Therapists work closely with patients and families to adapt the environment and routines as needs change over time.
Speech Therapy
As Huntington's disease progresses, speech and swallowing difficulties often emerge. Speech therapists provide:
- Exercises to maintain speech clarity and volume.
- Alternative communication strategies when speech becomes difficult.
- Swallowing assessments and techniques to reduce choking risk.
- Recommendations for food textures and positioning during meals.
- Family education on communication strategies.
Early intervention with speech therapy can significantly extend a person's ability to communicate effectively.
Psychotherapy
The psychological impact of Huntington's disease affects both patients and families. Psychotherapy options include:
- Cognitive behavioral therapy for depression and anxiety.
- Family therapy to address relationship challenges.
- Support groups for patients and caregivers.
- Counseling to process grief and loss.
These interventions can significantly improve emotional well-being and quality of life throughout the disease course.
Nutritional Support
Maintaining adequate nutrition becomes increasingly challenging as Huntington's disease progresses due to:
- Increased caloric needs from constant movement.
- Swallowing difficulties.
- Cognitive problems affecting meal preparation.
- Coordination problems affecting self-feeding.
Nutritional interventions may include:
- High-calorie diets to prevent weight loss.
- Modified food textures for swallowing safety.
- Nutritional supplements when oral intake is insufficient.
- Feeding tube placement in advanced stages when appropriate.
Working with a dietitian familiar with neurodegenerative diseases is highly beneficial for developing individualized nutritional plans.
Comprehensive Care Approach
The most effective Huntington's disease management involves a multidisciplinary approach with:
- Regular neurology appointments to adjust medications and monitor progression.
- Coordination between various therapy providers.
- Social work support for resource connection.

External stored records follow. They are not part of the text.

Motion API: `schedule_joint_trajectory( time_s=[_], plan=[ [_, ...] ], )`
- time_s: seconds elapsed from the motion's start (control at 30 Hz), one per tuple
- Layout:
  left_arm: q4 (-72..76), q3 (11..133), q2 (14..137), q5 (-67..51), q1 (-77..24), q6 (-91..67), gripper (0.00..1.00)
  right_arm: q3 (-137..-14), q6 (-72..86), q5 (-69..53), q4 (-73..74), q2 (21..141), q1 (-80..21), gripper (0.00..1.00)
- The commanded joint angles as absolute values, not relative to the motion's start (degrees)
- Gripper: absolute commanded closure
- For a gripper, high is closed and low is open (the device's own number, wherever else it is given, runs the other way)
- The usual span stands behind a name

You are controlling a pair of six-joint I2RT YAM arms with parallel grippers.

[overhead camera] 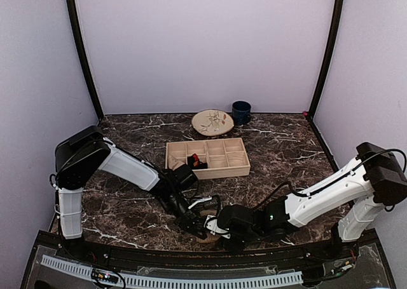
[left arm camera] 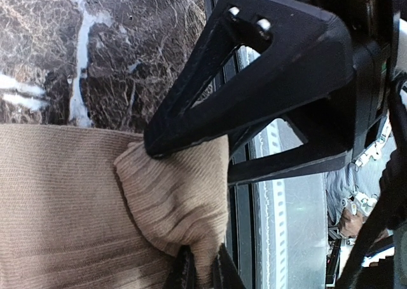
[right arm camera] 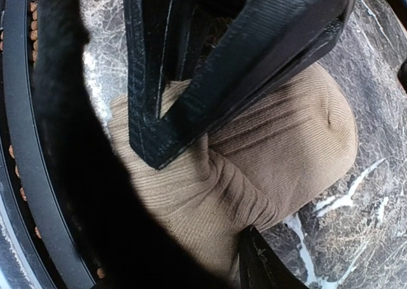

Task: Roll the socks
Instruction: Roll the sock at the center of the board.

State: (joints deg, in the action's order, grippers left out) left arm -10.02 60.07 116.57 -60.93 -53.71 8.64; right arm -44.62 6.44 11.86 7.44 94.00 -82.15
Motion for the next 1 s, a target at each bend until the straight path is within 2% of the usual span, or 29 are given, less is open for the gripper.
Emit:
schedule_joint_trajectory(
  time_s=[0.0,0.17,0.4,0.5,0.7,0.87,0.97],
  plan=[
    [-11.86,59.65,117.25,-61.46,-53.22,9.49,0.94,-45.5,5.4,12.95,5.07,95.38,-82.79,0.58],
    [-11.6,59.48,117.2,-61.69,-53.17,9.4,0.94,-45.88,4.49,12.74,4.28,96.72,-82.79,0.62],
    [-11.37,59.21,116.95,-61.54,-53.09,9.32,0.94,-46.19,4.37,10.7,3.15,97.82,-81.66,0.91],
    [-11.41,59.12,116.58,-60.83,-53.02,9.14,0.93,-46.28,4.82,8.92,3.39,97.55,-80.77,0.98],
    [-7.99,56.7,114.12,-55.7,-52.2,5.53,0.79,-46.05,5.76,5.7,3.99,95.64,-79.28,1.0],
    [-5.6,55.16,112.18,-50.87,-51.47,3.13,0.59,-46.14,7.19,3.07,4.92,94.43,-78.33,1.0],
    [-4.3,54.57,111.12,-49.0,-51.25,1.99,0.53,-46.42,7.6,1.9,5.73,94.17,-77.94,1.0]
  ],
)
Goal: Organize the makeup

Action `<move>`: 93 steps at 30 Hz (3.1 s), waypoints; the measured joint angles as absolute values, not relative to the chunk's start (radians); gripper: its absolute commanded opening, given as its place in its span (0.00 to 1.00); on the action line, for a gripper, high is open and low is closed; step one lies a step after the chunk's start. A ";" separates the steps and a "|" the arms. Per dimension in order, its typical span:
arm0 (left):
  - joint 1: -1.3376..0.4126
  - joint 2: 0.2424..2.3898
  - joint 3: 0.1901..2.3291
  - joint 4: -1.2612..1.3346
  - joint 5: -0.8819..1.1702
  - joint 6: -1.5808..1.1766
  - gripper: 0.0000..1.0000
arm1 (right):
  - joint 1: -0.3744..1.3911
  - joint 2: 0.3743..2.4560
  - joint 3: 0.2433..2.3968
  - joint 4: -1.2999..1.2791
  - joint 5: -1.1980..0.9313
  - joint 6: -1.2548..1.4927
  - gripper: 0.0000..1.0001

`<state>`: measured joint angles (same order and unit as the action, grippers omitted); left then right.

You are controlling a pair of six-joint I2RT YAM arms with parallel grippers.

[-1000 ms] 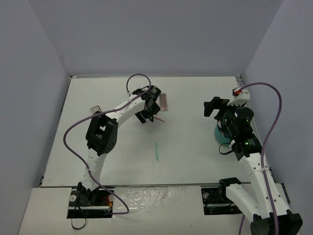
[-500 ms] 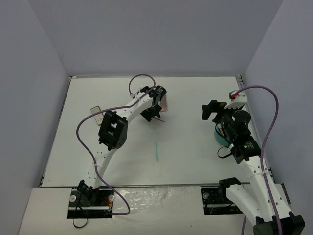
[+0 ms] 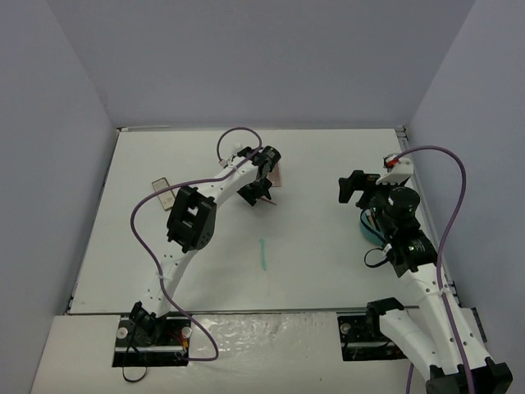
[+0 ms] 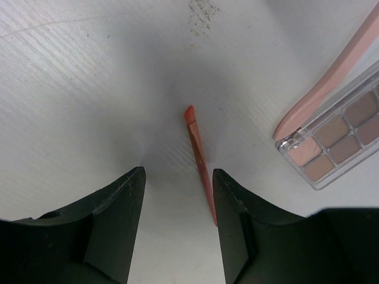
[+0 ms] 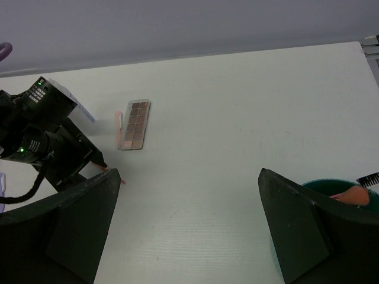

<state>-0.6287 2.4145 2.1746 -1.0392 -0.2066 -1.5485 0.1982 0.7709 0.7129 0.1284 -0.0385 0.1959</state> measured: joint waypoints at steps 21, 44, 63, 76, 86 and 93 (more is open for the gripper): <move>-0.629 2.405 2.132 -1.051 -0.213 -1.532 0.36 | 0.213 0.761 0.710 0.128 -0.024 0.193 1.00; -0.569 2.102 1.617 -0.836 -0.232 -1.246 0.32 | 0.218 0.760 0.710 0.127 -0.023 0.192 1.00; -0.584 1.980 1.425 -0.756 -0.176 -1.284 0.27 | 0.218 0.764 0.710 0.122 -0.023 0.192 1.00; -0.595 1.955 1.387 -0.730 -0.177 -1.276 0.00 | 0.218 0.764 0.710 0.120 -0.023 0.191 1.00; -0.650 1.783 1.285 -0.671 -0.254 -1.037 0.00 | 0.218 0.773 0.722 0.098 -0.176 0.179 1.00; -0.775 1.468 1.145 -0.377 -0.276 -0.676 0.00 | 0.218 0.808 0.781 0.093 -0.390 0.184 1.00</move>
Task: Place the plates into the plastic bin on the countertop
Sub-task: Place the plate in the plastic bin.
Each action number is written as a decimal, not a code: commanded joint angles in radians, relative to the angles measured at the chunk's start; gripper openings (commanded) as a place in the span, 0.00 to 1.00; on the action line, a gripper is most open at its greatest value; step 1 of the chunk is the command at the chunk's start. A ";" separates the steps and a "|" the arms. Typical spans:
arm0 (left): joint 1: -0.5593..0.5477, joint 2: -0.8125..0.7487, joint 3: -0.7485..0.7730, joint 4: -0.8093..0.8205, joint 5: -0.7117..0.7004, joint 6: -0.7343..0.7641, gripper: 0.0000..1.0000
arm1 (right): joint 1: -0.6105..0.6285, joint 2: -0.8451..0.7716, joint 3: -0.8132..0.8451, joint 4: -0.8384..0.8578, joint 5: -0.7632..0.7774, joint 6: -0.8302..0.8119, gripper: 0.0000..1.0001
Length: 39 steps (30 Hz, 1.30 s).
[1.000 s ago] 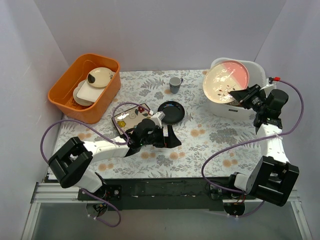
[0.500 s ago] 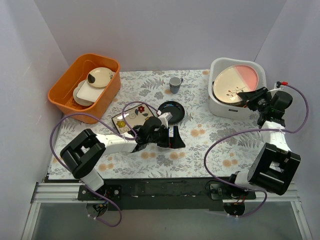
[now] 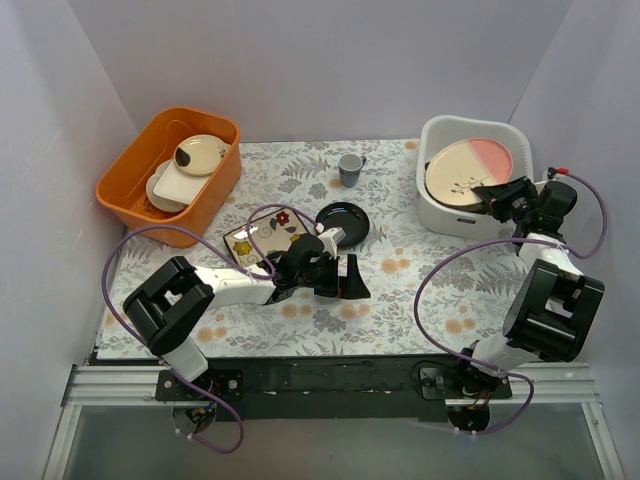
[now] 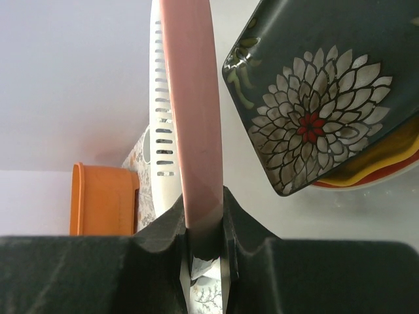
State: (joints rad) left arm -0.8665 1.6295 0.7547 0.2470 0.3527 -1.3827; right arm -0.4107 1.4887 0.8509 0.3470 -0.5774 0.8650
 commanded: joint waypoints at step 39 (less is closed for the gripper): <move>-0.006 0.001 0.049 -0.022 0.018 0.028 0.98 | 0.052 0.258 0.361 -0.071 0.025 -0.093 0.17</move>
State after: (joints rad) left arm -0.8673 1.6306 0.7837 0.2134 0.3557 -1.3708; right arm -0.3588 1.7596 1.1358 0.1875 -0.5201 0.7914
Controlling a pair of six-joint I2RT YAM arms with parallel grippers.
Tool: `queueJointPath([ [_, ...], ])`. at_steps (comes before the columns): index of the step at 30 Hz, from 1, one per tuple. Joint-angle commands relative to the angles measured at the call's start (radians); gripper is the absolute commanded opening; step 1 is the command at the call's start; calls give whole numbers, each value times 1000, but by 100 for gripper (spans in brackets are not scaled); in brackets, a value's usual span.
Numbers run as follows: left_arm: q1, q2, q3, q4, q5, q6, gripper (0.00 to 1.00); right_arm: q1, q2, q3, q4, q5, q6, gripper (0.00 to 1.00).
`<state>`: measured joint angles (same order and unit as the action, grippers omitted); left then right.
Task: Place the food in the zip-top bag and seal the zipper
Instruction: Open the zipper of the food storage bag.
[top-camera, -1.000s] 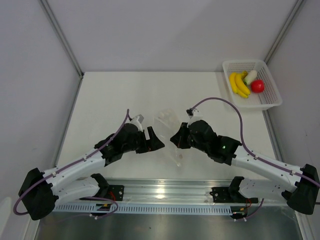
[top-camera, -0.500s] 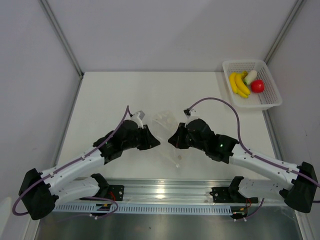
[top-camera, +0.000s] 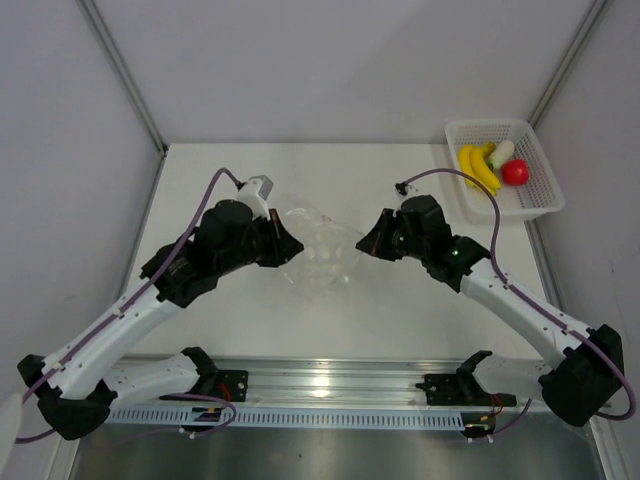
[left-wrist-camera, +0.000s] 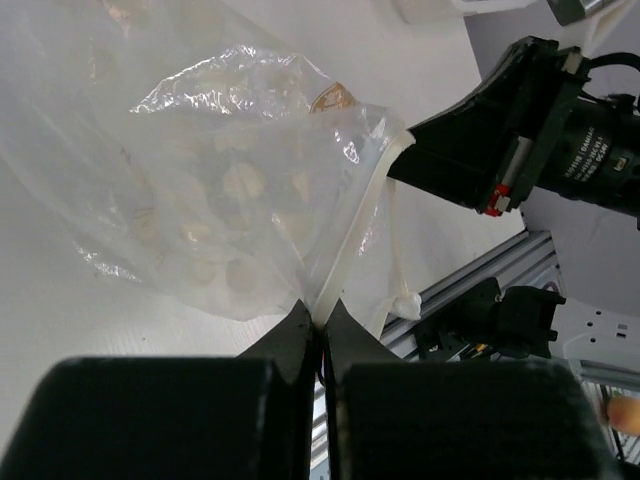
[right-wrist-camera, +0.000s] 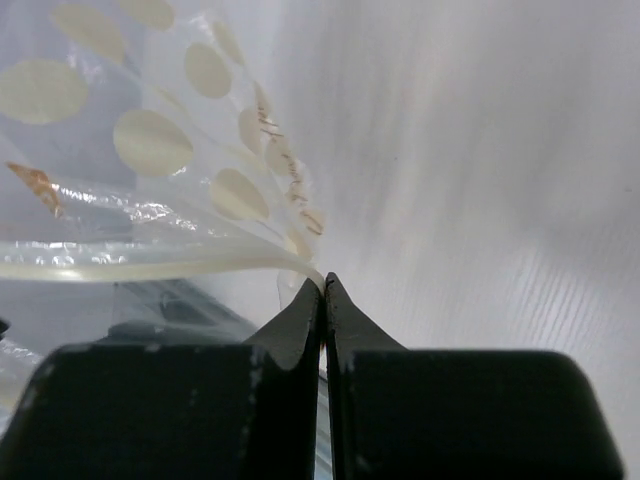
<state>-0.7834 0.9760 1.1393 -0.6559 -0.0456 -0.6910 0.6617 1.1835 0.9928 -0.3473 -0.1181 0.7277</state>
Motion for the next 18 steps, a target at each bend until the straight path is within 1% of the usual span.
queueJointPath([
  [1, -4, 88, 77, -128, 10, 102, 0, -59, 56, 20, -30, -75, -71, 0],
  [4, -2, 199, 60, -103, 78, 114, 1, -82, 111, -20, 7, -98, -100, 0],
  [8, 3, 286, 53, -47, 139, 108, 1, -105, 191, -55, 39, -94, -123, 0],
  [9, 9, 330, 66, -38, 151, 108, 0, -109, 202, -59, 47, -97, -128, 0],
  [12, 22, 398, 114, -18, 182, 108, 1, -117, 228, -40, 41, -78, -151, 0],
  [13, 26, 412, 122, -13, 188, 110, 1, -119, 228, -13, 19, -60, -160, 2],
  [14, 32, 423, 144, 1, 190, 110, 1, -123, 228, 4, 4, -48, -177, 17],
  [16, 52, 466, 175, 7, 196, 107, 0, -129, 229, 68, -33, -13, -197, 32],
  [17, 59, 480, 200, 13, 196, 105, 1, -143, 229, 91, -73, -6, -203, 37],
  [18, 76, 492, 207, 21, 199, 104, 1, -151, 229, 113, -94, -2, -218, 44],
])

- Palliative care integration for symptom management.
- Planning for long-term care needs.
Many medical centers offer specialized Huntington's disease clinics that provide this coordinated care under one roof.
Key Symptoms to Watch For
Recognizing the early signs of Huntington's disease can lead to earlier intervention and better quality of life. Key symptoms to monitor include:
Movement Symptoms
- Involuntary jerking or writhing movements.
- Muscle rigidity or stiffness.
- Slow or abnormal eye movements.
- Impaired gait, posture and balance.
- Difficulty with coordination.
Cognitive Symptoms
- Difficulty organizing tasks or managing time.
- Trouble with problem-solving or multitasking.
- Slowed thinking and processing.
- Difficulty learning new information.
Psychiatric Symptoms
- Depression or apathy.
- Irritability, aggression or agitation.
- Social withdrawal.
- Insomnia or sleep disturbances.
- Obsessive-compulsive behaviors.
- In some cases, psychosis with delusions or hallucinations.
Recognizing symptoms is key for getting a proper diagnosis. Then, you can speak to your doctor about how to treat Huntington's disease and find the right option for your individual needs.